November 24, 2016

Finland makes a move towards sustainable future

A 30 per cent increase in the use of bikes and walking is included in the strategy.
A 30 per cent increase in the use of bikes and walking is included in the strategy.
istock.com/Marcus Lindström

Finland has announced it is reducing its dependency on fossil import fuels by half and is banning the use of coal in power generation by 2030.

This would make Finland the first industrialised country in the world to ban coal power.

“We are making a determined move towards a cleaner energy system in Finland,” says the minister of foreign trade and development Kai Mykkänen. “This has required a total shift in our thinking of what could and should be the sources of energy and how our transportation and power system should be structured.”

The target to reduce import oil will bring massive reductions in emissions.

Both of the measures create room for investment in renewable energies. Decreasing the amount of import oil will also require significant changes in the whole transport system. The strategy foresees 250 000 electric cars – or a tenth of the country’s car fleet – on Finnish roads by 2030.
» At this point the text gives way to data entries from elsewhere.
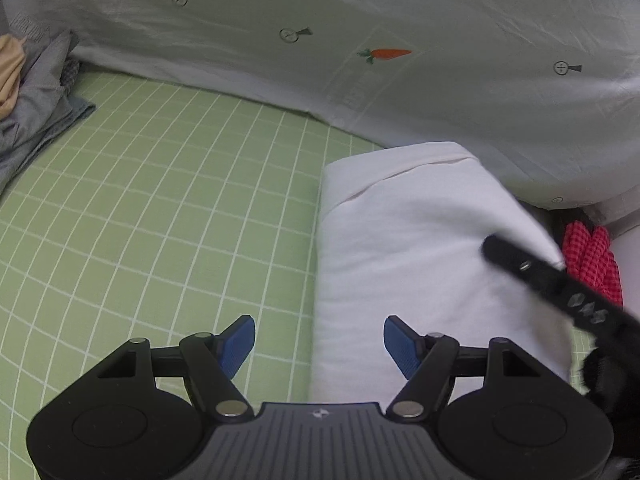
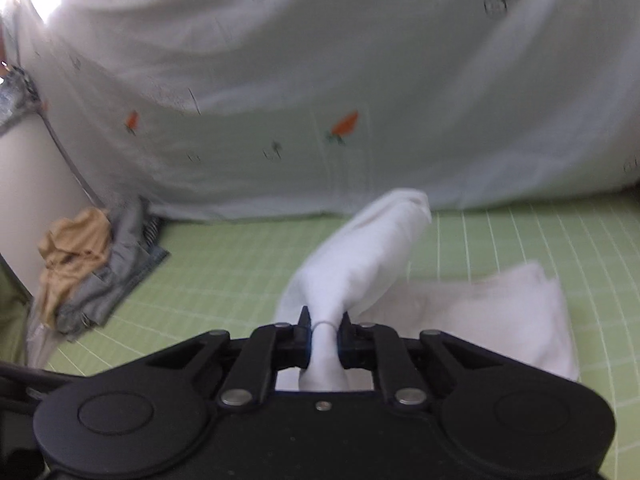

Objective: Fold clothes

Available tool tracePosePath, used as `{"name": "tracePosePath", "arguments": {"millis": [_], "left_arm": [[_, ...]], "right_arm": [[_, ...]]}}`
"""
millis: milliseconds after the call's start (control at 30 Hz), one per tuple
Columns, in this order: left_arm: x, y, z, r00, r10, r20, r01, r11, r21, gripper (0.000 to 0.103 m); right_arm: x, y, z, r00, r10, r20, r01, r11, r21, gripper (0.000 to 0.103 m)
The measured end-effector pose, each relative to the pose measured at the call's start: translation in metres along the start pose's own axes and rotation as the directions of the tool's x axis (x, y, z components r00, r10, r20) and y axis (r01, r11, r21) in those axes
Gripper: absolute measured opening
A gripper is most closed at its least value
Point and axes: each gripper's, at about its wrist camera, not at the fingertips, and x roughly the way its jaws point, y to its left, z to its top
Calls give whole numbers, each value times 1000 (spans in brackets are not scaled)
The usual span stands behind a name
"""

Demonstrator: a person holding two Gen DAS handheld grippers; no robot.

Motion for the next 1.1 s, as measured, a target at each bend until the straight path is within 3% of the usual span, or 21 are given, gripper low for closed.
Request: {"name": "tracePosePath", "arguments": {"millis": [167, 233, 267, 333, 400, 433, 467, 500, 567, 633, 700, 800, 1100], "left_arm": [[0, -17, -2, 1000, -24, 16, 23, 999, 48, 73], [7, -23, -7, 999, -35, -7, 35, 998, 50, 76], [12, -25, -9, 999, -39, -26, 40, 998, 46, 77], [24, -28, -14, 996, -48, -72, 51, 998, 37, 77], [34, -33, -17, 992, -58, -108, 63, 997, 43, 77], [37, -35, -18, 991, -61, -115, 67, 996, 53, 78], [41, -36, -19, 991, -60, -121, 67, 996, 60, 79], [45, -37, -19, 990, -63, -129, 71, 996, 61, 80], [54, -38, -18, 987, -74, -146, 84, 995, 59, 80], [64, -40, -17, 983, -87, -164, 99, 993, 65, 80], [75, -41, -15, 979, -97, -180, 111, 991, 69, 80], [91, -42, -12, 972, -126, -197, 140, 988, 60, 84], [125, -41, -7, 926, -277, -258, 276, 960, -41, 84]], "right_arm": [[-63, -11, 12, 986, -34, 162, 35, 999, -7, 10], [-74, -35, -3, 979, -119, 163, 109, 992, 67, 10], [-73, -50, -17, 973, -187, 134, 173, 979, 108, 11], [-58, -77, -45, 961, -275, -22, 276, 949, 153, 24], [-39, -103, -73, 919, -335, -209, 372, 913, 171, 40], [-36, -110, -82, 906, -344, -248, 394, 899, 193, 44], [-40, -111, -85, 913, -338, -230, 388, 892, 231, 48], [-43, -111, -84, 918, -330, -219, 379, 890, 252, 63], [-39, -111, -81, 922, -320, -215, 369, 896, 248, 80], [-28, -115, -81, 917, -323, -234, 376, 897, 232, 82], [-17, -124, -82, 911, -317, -263, 379, 896, 232, 90], [-3, -140, -81, 919, -284, -274, 360, 888, 286, 100], [20, -160, -84, 948, -146, -282, 273, 827, 491, 103]]}}
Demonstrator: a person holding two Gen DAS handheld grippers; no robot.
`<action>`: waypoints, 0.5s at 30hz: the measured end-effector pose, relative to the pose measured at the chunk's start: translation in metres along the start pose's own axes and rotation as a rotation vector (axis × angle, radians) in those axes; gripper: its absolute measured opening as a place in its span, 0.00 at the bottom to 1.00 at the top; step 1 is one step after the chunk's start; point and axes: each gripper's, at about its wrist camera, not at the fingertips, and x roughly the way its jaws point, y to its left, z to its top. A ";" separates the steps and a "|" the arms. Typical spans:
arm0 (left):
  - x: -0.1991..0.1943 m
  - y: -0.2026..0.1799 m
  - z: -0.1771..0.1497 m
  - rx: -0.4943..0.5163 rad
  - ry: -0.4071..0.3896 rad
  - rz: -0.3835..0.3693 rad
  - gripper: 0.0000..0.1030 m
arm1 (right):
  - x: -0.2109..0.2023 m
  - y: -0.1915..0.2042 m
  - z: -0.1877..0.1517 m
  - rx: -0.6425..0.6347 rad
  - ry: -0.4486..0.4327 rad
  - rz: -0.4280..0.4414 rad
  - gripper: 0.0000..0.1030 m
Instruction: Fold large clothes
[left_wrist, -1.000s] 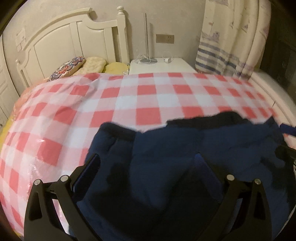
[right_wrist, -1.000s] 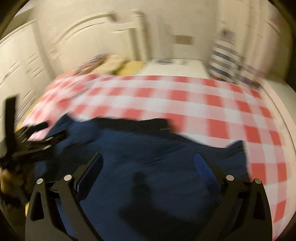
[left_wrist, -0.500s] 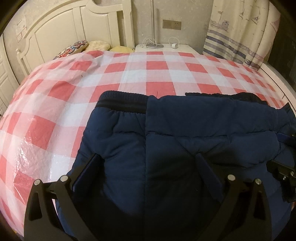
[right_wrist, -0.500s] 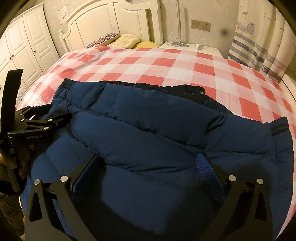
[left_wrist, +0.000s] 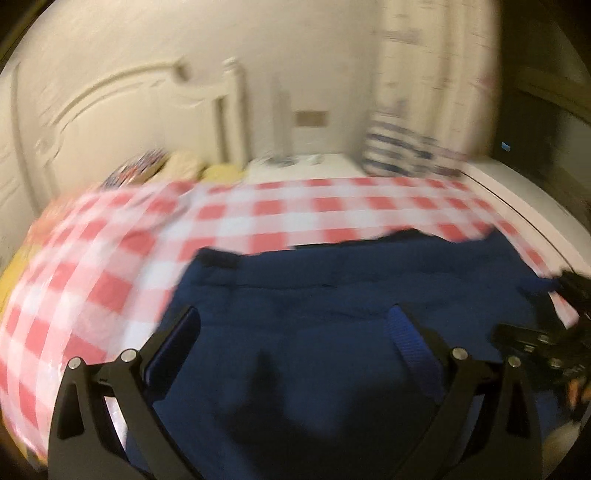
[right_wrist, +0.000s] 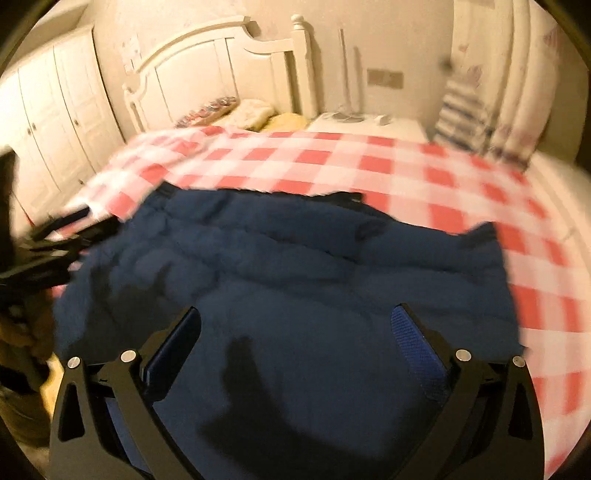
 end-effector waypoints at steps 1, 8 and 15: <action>0.004 -0.010 -0.004 0.031 0.011 -0.003 0.98 | 0.002 0.000 -0.007 -0.012 0.016 -0.011 0.96; 0.060 -0.024 -0.036 0.037 0.136 -0.030 0.98 | 0.017 -0.004 -0.034 -0.024 -0.028 -0.007 0.96; 0.064 -0.026 -0.039 0.058 0.135 -0.008 0.98 | 0.022 -0.004 -0.037 -0.025 -0.052 -0.005 0.96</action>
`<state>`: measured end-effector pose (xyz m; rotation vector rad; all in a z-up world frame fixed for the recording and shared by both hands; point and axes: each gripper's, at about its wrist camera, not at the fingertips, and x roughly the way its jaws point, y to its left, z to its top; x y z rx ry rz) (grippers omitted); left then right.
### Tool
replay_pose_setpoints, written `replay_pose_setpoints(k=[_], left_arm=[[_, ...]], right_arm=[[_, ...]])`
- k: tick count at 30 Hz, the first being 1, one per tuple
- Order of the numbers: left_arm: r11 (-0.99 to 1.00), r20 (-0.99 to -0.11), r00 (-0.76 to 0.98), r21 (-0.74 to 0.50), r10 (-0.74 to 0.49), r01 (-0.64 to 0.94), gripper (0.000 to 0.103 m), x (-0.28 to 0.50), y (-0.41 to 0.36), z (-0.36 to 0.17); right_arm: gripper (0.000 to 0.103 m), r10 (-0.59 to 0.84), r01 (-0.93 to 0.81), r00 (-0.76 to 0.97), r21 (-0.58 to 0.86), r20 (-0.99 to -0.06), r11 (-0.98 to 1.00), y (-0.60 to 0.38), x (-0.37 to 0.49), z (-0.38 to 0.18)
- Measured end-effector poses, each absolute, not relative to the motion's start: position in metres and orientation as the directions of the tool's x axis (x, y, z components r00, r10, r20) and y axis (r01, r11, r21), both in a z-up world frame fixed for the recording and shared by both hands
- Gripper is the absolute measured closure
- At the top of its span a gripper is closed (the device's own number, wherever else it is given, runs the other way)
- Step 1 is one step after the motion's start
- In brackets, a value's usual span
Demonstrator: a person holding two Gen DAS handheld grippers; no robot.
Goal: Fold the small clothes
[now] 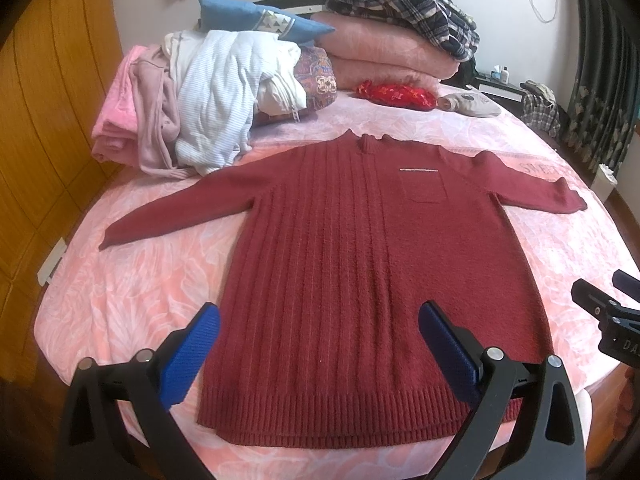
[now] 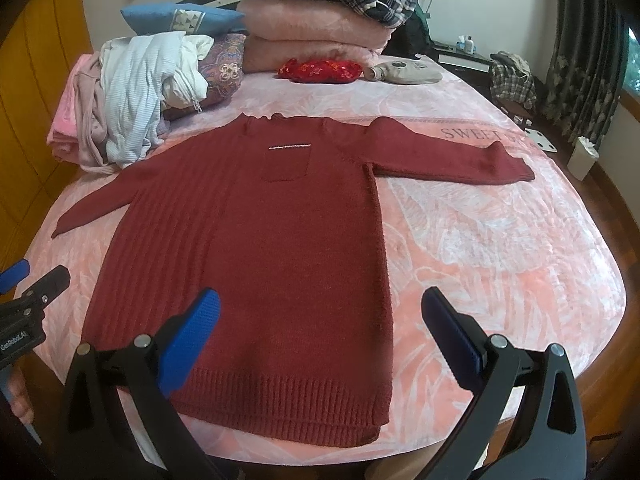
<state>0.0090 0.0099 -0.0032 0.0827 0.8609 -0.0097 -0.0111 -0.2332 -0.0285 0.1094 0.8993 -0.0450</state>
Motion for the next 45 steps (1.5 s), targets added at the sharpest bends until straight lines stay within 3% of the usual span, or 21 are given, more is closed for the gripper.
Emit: replay_pose_setpoints(k=[18,26,34,42,45], left_arm=[[0.995,-0.778,0.627,0.09,0.037,0.052,0.004,0.026,0.001,-0.018],[0.994,-0.791,0.612,0.083,0.019,0.077,0.004,0.078,-0.034,-0.028],[0.994,-0.772,0.633,0.027,-0.047,0.107,0.004,0.185,-0.133,-0.033],[0.987,-0.79,0.604,-0.012,-0.109,0.162,0.004,0.284,-0.277,-0.061],[0.984,-0.8,0.591,0.003,-0.104,0.176,0.004,0.308,-0.33,-0.079]], right_arm=[[0.003,0.03,0.084,0.611,0.102,-0.791,0.991,-0.241,0.0,-0.042],[0.003,-0.004,0.16,0.61,0.119,-0.792,0.98,-0.316,0.039,-0.046],[0.003,-0.146,0.299,0.579,0.043,-0.802,0.953,-0.468,0.126,-0.052],[0.003,-0.098,0.388,0.484,0.113,-0.87,0.915,-0.617,0.217,-0.102],[0.003,-0.126,0.405,0.444,0.074,-0.887,0.911,-0.648,0.238,-0.125]])
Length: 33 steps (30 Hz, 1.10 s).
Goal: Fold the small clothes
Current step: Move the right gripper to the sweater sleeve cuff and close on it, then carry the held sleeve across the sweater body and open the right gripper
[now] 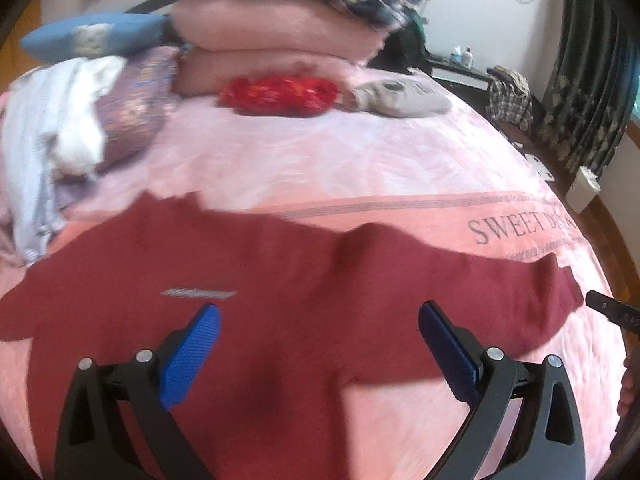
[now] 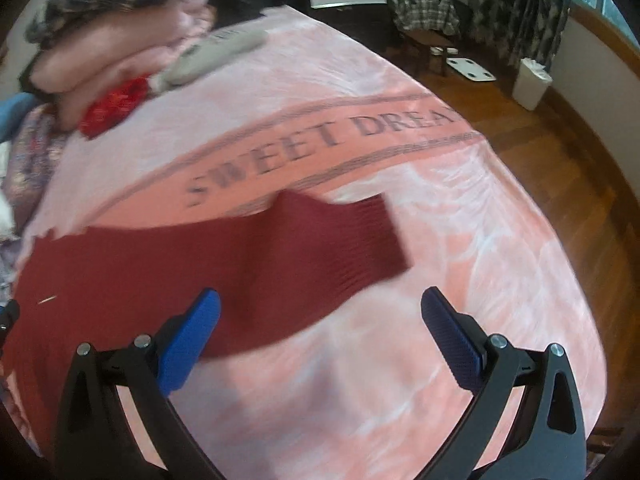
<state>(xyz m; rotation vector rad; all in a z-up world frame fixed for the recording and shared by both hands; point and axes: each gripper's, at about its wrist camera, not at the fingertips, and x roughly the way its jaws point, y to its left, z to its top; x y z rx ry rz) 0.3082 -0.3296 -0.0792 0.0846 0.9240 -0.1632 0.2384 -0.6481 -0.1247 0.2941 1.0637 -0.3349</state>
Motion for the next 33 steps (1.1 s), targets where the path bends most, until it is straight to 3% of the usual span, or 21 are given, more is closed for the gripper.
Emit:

Determined measures will be taken to change the transportation system as a whole to create a more service-based mobility and easier access to public transport. A 30 per cent increase in the use of bikes and walking is included.

The 250 000 electric cars will not suffice to ensure Finland will reach its greenhouse gas target of 39 per cent, to which it is committed under the overall EU effort to reduce emission. Therefore, the Finnish government has decided to increase the share of biofuels blended in liquid fuels to 30 per cent by 2030.

“There are many biofuel refinery investments being planned in Finland now,” Mykkänen points out. “As raw materials these would use waste and side-products of the forest industry, which cannot be used for the production of more value-added wood-derived products such as pulp, paper, logs for houses or modern wood-based composite materials.”

The minister of economic affairs Olli Rehn agrees with Mykkänen’s view of the future.

“We are facing a global and fundamental change in energy economics,” Rehn says. “We are building a lasting bridge to fully emission-free and carbon neutral energy economics in Finland in 2050.”